The fracture behavior of welding material at elevated temperatures can significantly affect the performance of steel welded connections in fires. Therefore, this paper investigates the fracture behavior and fracture model of welding material in steel welded connections exposed to elevated temperatures up to 700 degrees C. Firstly, using the standard tension test data and numerical analysis method, the true stress-strain model of E7018 welding materials at elevated temperatures was derived for fracture prediction of steel welded connections. The fracture parameters of the welding materials at elevated temperatures in tension and shear were calibrated from the results of the standard tension test and longitudinal fillet-welded connection tension test, respectively. The 2D fracture models of welds at elevated temperatures were developed considering the relationship between stress triaxiality and equivalent plastic strain at fracture. The 3D fracture models of welds at elevated temperatures were then established from the 2D fracture model by considering the effect of Lode angle parameters in tension and shear.

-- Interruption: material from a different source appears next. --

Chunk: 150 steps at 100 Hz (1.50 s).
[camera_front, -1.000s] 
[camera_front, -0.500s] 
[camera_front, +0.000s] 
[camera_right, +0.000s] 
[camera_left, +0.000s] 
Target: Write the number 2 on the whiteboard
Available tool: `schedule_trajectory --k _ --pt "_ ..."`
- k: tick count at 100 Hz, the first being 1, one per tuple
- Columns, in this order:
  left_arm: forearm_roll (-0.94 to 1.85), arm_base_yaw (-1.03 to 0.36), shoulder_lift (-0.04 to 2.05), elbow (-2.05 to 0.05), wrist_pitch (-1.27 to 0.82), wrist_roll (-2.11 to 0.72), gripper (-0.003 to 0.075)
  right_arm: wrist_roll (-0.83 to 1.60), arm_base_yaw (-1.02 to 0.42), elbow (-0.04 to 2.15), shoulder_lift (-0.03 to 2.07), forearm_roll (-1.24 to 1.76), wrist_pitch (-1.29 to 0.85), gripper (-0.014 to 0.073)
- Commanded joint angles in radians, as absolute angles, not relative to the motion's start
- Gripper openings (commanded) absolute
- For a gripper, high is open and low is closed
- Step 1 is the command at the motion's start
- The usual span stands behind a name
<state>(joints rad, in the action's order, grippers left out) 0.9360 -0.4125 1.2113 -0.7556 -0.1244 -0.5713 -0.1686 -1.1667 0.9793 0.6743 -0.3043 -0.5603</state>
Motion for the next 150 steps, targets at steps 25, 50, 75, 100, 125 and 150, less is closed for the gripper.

The 3D fracture models of welds were validated against the tension tests on the fillet welded connections at elevated temperatures under different load angles including 0 degrees, 45 degrees, and 90 degrees. Finally, the fracture model as the function of temperature, stress triaxiality, Lode angle parameter, and plastic strain at fracture was proposed for E7018 welding material. According to the results, the welding material demonstrates ductile fracture behavior at elevated temperatures. The developed 3D fracture model can reasonably predict the fracture behavior of the welding material in steel welded connections at elevated temperatures.